In order to comply with the Americans with Disabilities Act (ADA), an employee’s medical information must be kept in a separate file from the employee’s personnel file.

When applying this practice it is recommended that you apply this policy consistently to each employee, as well as provide a reasonable amount of time to provide the company with such documentation.

Workplace Wellness and Healthy Hearts

February is often symbolized with the color red—chilled, scarlet faces exposed to wintry weather, Valentine’s Day and American Heart Month.

Studies by the American Heart Association indicate that, “poor dietary choices and a sedentary lifestyle lead to decreased well-being and are responsible for at least a quarter of healthcare costs incurred by adult employees”. Along with the fact that numerous medical studies categorize one-third of all American adults as being obese and over fifty percent of the entire adult population is defined as being overweight, focus on healthy lifestyles is crucial for individuals and employers alike.

A business that invests its energy into establishing a wellness-focused workplace will benefit both itself as well its employees. Past studies have correlated workplaces that incorporate wellness programs to diminishing healthcare costs and a decreased number of days absent from work.

Regardless if your organization is large or small in size, and whether or not there is an on-site fitness center within your facility, here are a few creative and low cost suggestions to promote and support employee wellness.

  • Walking. In recognition of National Walking Day (April 4, 2014), employers may promote this date by incorporating a walking group within the workplace. This is a great option for employees who may just be embarking on a fitness regimen. Organizations housed on large properties or those with accessibility to walkways, sidewalks or trails have an added perk of promoting this outdoor activity without employees having to leave the vicinity of the workplace.
  • Discounts and Incentives.
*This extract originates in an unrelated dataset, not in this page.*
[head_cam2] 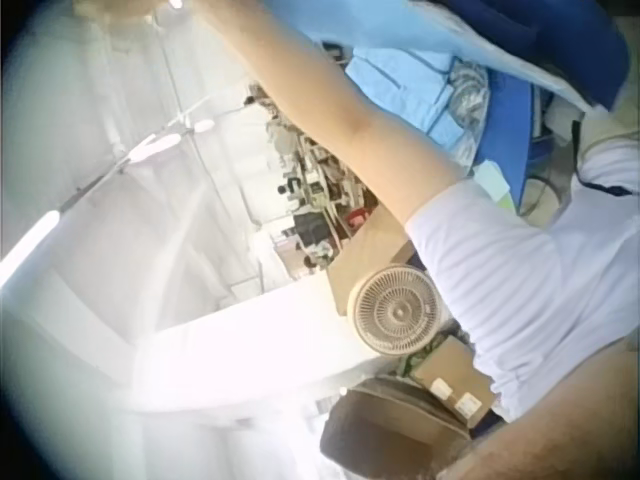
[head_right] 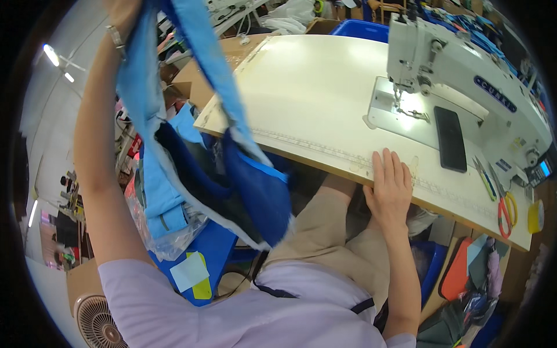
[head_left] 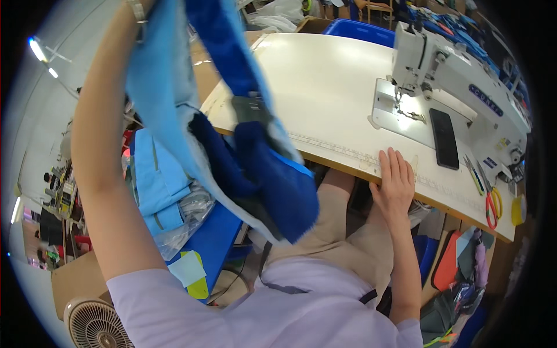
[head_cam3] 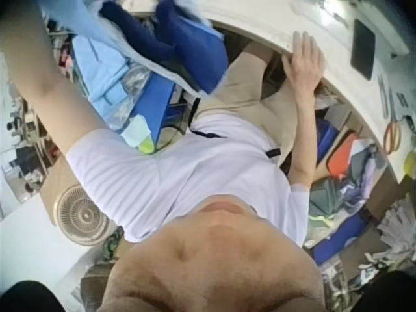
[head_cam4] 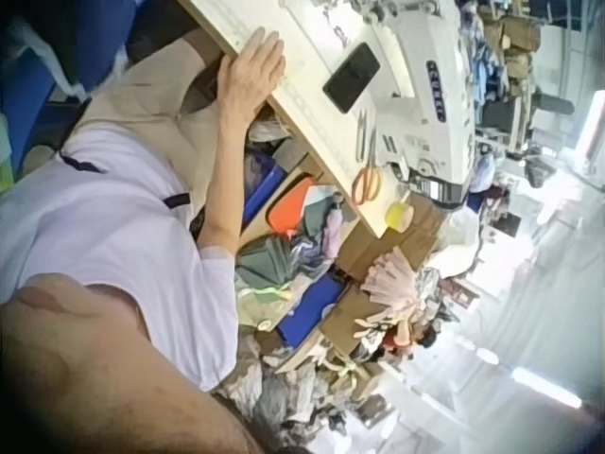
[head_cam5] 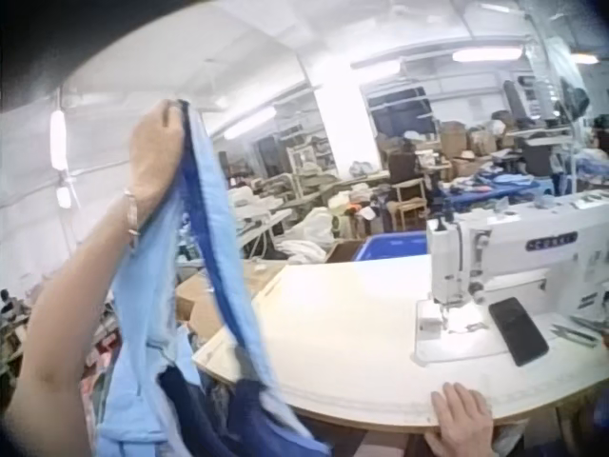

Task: The person uses a sewing machine to stitch a blue fabric bag with a dark green trim. They repeatedly align the fabric edges, guide the material through the machine, and adjust the bag's position to sew different sections. The person also briefly adjusts their head-mounted camera strap during the process.

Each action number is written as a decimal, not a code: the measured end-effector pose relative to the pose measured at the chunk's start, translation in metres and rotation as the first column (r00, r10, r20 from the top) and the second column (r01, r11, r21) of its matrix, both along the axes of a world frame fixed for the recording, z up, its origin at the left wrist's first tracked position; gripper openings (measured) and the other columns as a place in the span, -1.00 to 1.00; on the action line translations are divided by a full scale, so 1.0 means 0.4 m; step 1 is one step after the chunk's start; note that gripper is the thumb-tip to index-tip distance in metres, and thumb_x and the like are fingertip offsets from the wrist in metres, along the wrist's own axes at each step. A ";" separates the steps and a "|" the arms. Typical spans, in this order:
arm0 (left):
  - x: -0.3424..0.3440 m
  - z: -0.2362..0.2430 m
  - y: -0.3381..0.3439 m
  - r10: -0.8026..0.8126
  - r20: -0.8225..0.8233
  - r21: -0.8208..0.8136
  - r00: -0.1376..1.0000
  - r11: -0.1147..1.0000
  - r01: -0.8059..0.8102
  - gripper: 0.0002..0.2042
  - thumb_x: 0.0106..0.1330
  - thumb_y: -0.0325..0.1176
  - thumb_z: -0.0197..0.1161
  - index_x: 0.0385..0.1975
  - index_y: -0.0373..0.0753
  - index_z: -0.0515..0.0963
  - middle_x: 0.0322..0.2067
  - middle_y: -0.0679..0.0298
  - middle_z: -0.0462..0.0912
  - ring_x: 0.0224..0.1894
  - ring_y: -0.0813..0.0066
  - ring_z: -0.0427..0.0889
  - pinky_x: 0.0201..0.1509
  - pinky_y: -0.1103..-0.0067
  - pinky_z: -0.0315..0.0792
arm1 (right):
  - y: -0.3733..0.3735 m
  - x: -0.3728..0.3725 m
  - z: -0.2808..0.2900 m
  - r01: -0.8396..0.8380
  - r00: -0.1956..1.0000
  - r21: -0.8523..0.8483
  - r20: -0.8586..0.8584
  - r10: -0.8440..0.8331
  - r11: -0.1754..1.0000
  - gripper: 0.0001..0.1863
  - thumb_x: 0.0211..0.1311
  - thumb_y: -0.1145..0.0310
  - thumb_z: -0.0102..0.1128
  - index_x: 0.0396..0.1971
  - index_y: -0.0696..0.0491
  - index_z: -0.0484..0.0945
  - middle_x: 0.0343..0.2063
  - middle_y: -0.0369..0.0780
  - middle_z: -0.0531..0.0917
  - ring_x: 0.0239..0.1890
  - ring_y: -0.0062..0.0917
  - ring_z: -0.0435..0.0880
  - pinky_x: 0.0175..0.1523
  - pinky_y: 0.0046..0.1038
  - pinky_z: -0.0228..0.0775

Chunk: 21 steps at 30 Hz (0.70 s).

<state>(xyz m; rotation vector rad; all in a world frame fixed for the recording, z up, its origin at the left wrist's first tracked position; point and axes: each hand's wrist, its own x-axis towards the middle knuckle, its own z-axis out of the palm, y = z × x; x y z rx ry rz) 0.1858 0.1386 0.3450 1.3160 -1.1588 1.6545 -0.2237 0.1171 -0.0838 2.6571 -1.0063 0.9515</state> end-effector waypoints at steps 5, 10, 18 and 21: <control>-0.076 -0.204 -0.257 0.085 -0.004 0.247 0.996 0.965 -0.082 -0.74 0.48 -0.23 0.00 -0.33 -0.24 0.56 -0.37 -0.11 0.69 -0.30 -0.11 0.71 -0.17 0.08 0.55 | -0.006 -0.014 0.009 -0.019 1.000 0.021 -0.016 0.019 1.000 -0.28 0.01 0.41 0.39 0.27 0.14 0.44 0.34 -0.03 0.42 0.38 -0.11 0.38 0.41 -0.08 0.25; -0.086 -0.269 -0.390 0.039 0.226 0.286 0.973 0.952 -0.105 -0.88 0.34 -0.42 0.04 -0.38 -0.23 0.53 -0.39 0.08 0.67 -0.30 0.07 0.72 -0.23 0.25 0.62 | -0.012 -0.034 0.006 -0.022 1.000 0.038 -0.004 0.023 0.999 -0.39 0.12 0.39 0.23 0.24 0.15 0.48 0.38 -0.04 0.39 0.39 -0.12 0.37 0.42 -0.08 0.26; -0.083 -0.393 -0.466 -0.075 -0.143 0.643 0.987 0.751 0.150 -0.75 0.34 -0.23 0.15 -0.24 -0.25 0.66 -0.28 -0.13 0.72 -0.19 -0.14 0.71 -0.10 0.11 0.59 | -0.010 0.014 -0.015 0.036 0.999 -0.051 -0.019 -0.037 0.998 -0.28 -0.10 0.41 0.34 0.23 0.10 0.53 0.24 -0.05 0.55 0.27 -0.18 0.55 0.31 -0.12 0.38; -0.180 -0.541 -0.328 -0.285 -0.084 0.862 0.955 0.461 0.214 -0.79 0.34 -0.35 0.15 -0.30 -0.36 0.65 -0.31 -0.03 0.72 -0.22 -0.03 0.71 -0.08 0.21 0.55 | -0.017 0.037 -0.017 0.030 0.999 -0.084 0.023 -0.028 0.996 -0.30 -0.07 0.41 0.32 0.22 0.09 0.54 0.21 -0.05 0.58 0.24 -0.20 0.59 0.26 -0.15 0.43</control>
An organization without a free-of charge fitness center onsite may want to consider offering discounted gym memberships to its employees. As many gyms offer corporate discounts, this benefit is likely to entice employees who may otherwise have opted out of joining a fitness center.
  • Weekend or After-Hours Activities. Intramural sports activities that are sponsored by the company may enhance employee fitness as well as enhance camaraderie amongst employees.

By implementing these suggestions and communicating these resources to your employees, participation in physical activities will reduce the risk of illness and prolong their lives by getting fit and heart healthy. In addition, workplace-sponsored activities will enable employees to become acquainted with colleagues with whom they may not have otherwise interacted.
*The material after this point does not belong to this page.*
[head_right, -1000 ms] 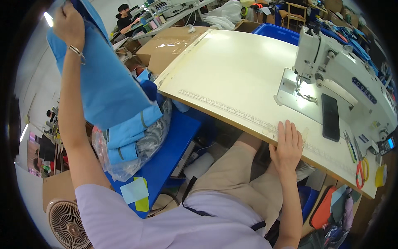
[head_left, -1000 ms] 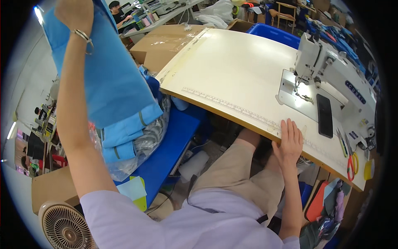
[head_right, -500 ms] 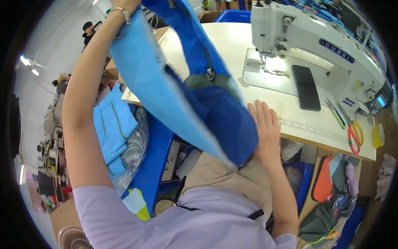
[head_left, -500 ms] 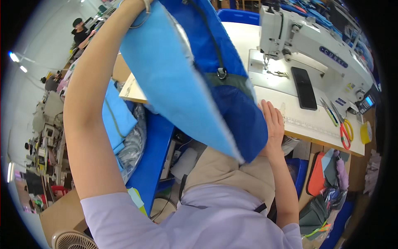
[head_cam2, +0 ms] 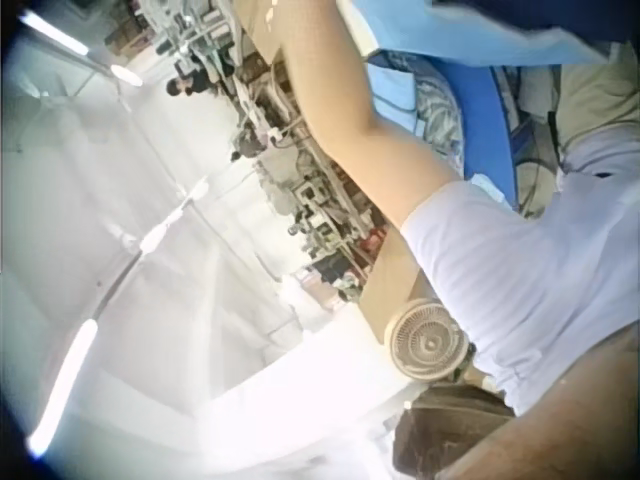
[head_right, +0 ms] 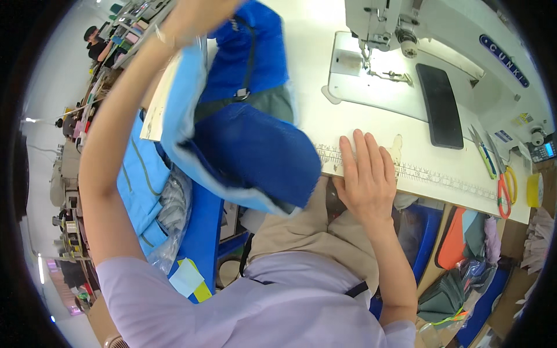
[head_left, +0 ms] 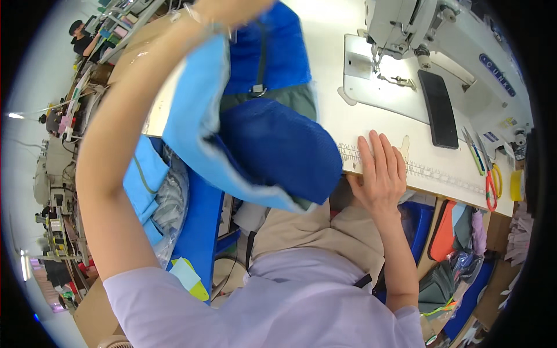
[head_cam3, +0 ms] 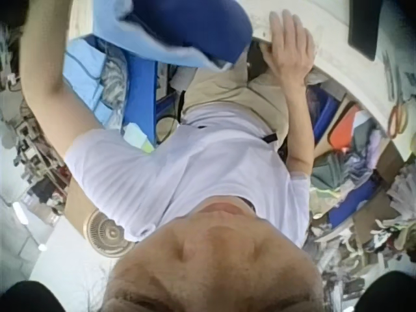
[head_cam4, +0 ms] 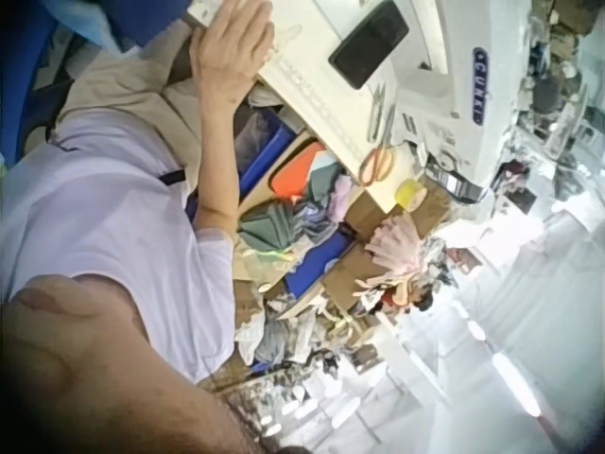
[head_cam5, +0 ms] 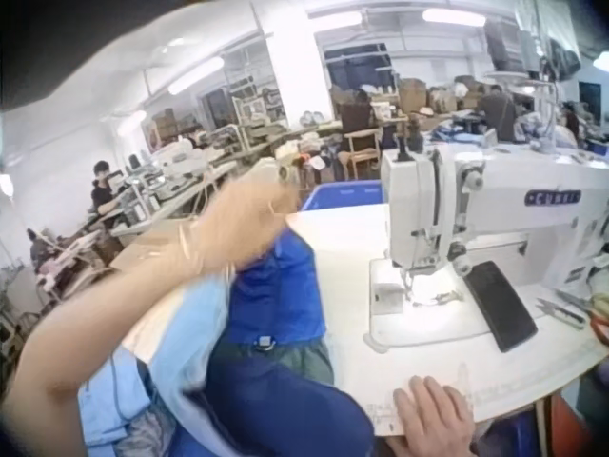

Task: The person uses a sewing machine to stitch a blue fabric bag with a dark green trim. They repeatedly align the fabric edges, guide the material through the machine, and adjust the bag's position to sew different sections. The person also briefly adjusts their head-mounted camera strap during the process.

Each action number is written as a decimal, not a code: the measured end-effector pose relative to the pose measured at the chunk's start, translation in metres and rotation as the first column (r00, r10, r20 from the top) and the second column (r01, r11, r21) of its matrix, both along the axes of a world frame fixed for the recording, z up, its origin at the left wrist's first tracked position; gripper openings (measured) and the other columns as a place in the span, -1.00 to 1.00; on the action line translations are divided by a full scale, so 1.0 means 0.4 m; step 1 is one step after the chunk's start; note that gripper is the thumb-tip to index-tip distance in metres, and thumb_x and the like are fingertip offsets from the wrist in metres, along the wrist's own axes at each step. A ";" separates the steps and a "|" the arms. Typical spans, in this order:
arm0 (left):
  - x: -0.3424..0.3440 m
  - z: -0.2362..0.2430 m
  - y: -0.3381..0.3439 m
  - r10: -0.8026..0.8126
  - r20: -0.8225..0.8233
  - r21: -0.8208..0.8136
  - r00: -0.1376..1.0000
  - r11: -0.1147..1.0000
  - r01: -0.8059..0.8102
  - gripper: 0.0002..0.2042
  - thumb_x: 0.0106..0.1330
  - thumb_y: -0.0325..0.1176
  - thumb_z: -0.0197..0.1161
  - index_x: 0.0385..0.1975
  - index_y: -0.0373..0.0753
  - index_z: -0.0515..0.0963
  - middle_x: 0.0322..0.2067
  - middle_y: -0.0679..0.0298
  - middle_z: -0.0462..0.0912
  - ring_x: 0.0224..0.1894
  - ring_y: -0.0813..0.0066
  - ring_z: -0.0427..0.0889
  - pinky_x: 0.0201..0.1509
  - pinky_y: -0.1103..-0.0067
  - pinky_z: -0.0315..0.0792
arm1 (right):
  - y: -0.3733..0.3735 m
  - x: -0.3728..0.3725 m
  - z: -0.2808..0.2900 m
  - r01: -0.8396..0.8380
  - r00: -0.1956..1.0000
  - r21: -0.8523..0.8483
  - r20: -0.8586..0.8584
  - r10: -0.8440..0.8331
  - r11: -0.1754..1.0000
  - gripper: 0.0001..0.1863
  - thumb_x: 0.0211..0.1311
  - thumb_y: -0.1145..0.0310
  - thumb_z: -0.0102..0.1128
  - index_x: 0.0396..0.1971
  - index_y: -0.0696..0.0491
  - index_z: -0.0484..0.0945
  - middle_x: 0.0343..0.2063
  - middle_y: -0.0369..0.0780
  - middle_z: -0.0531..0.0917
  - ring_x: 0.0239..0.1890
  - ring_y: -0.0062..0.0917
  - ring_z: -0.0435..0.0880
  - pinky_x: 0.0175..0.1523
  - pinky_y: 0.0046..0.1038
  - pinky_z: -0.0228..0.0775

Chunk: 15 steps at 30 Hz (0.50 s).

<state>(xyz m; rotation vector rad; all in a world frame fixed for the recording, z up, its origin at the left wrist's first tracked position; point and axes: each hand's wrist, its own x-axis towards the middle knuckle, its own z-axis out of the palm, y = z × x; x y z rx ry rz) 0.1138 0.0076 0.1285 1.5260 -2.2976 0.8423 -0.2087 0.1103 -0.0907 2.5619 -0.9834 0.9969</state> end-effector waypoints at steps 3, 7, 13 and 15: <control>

Providing accolades and recognition to the employees who enroll in and actively participate in workplace sponsored wellness activities promotes the programs to other employees who may not have joined or who are still considering them.
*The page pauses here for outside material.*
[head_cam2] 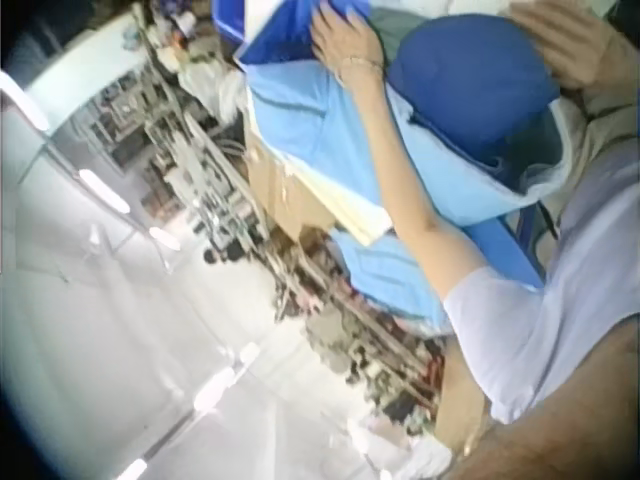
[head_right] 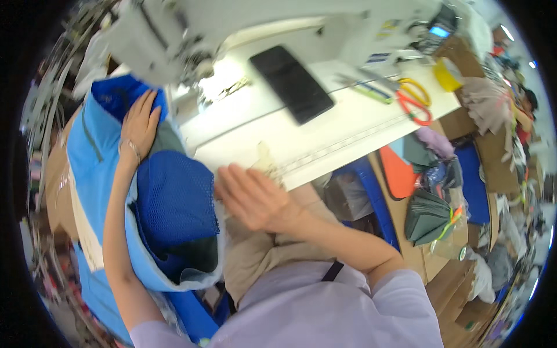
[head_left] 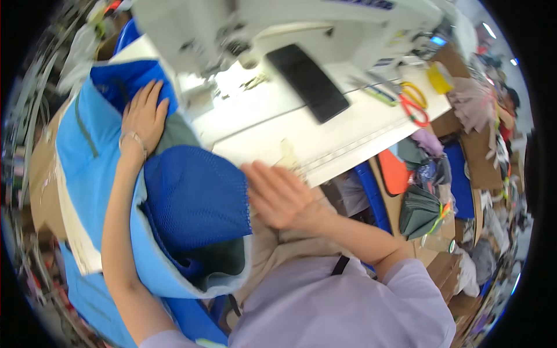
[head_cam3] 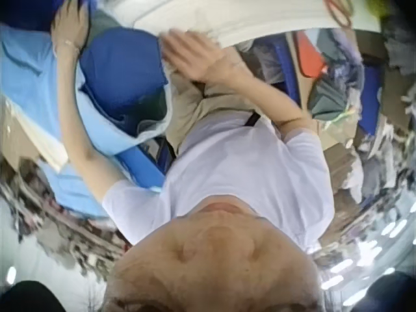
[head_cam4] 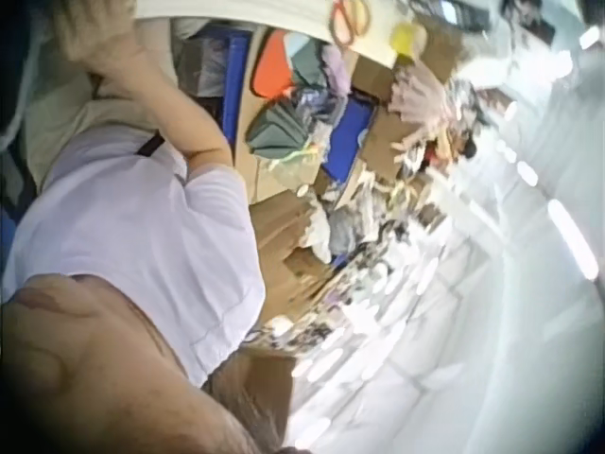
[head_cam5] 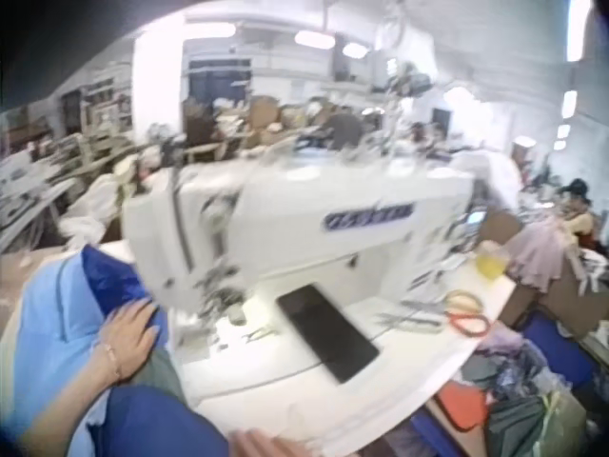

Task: The person uses a sewing machine to stitch a blue fabric bag with a dark green trim. They repeatedly align the fabric edges, guide the material through the machine, and adjust the bag's position to sew different sections. The person also briefly adjusts their head-mounted camera strap during the process.

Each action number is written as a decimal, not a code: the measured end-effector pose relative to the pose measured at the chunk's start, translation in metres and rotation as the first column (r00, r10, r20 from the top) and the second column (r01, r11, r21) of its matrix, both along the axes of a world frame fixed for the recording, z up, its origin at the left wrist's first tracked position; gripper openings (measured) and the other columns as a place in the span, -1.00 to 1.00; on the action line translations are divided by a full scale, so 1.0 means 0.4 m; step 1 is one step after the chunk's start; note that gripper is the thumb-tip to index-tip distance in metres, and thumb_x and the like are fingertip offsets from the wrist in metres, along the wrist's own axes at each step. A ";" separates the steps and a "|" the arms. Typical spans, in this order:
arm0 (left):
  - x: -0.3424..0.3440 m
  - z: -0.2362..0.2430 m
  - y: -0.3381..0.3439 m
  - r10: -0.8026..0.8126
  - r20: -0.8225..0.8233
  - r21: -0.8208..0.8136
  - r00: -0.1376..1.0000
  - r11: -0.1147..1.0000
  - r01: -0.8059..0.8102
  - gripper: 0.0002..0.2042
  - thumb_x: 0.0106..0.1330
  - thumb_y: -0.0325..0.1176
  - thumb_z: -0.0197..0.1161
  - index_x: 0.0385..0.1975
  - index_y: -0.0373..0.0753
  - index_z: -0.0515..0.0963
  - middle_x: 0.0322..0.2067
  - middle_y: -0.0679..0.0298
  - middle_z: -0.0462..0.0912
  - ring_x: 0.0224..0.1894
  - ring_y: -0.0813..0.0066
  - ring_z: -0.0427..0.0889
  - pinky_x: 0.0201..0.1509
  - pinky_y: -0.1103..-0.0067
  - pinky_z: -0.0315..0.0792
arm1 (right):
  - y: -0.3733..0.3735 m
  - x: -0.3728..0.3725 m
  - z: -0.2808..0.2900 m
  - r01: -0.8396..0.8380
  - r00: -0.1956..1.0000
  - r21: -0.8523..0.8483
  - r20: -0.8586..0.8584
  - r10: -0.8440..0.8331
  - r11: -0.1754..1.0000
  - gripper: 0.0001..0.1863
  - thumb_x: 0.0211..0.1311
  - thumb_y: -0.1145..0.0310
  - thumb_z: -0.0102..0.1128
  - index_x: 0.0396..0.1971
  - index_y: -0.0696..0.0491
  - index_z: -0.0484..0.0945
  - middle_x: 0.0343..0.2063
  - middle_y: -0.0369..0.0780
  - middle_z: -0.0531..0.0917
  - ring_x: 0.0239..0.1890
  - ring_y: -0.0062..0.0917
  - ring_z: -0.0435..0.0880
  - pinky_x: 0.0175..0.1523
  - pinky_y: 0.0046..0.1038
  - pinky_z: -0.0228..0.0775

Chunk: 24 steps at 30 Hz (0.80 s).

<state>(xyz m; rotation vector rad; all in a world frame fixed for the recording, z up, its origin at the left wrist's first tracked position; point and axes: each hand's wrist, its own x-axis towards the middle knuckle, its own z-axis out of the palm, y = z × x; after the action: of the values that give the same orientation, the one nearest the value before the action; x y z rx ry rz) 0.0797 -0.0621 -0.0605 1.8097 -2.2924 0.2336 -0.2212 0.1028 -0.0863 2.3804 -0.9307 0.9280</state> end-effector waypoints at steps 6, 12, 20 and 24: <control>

As February is American Heart Month, it’s a great time of year to implement a wellness program and tie it in to this healthy-heart theme. By promoting various aspects of heart health through physical activity, heart-healthy nutrition as well as stress-management tactics, a wellness program will house components that will provide employees different areas in which they may be interested in focusing their energy.  We recommend utilizing a collaborative approach to designing your wellness program by including your management team, the company’s Employee Assistance Program (EAP), if applicable, as well as community fitness and health-industry businesses to set a positive starting point with respect to implementing a wellness program in the workplace.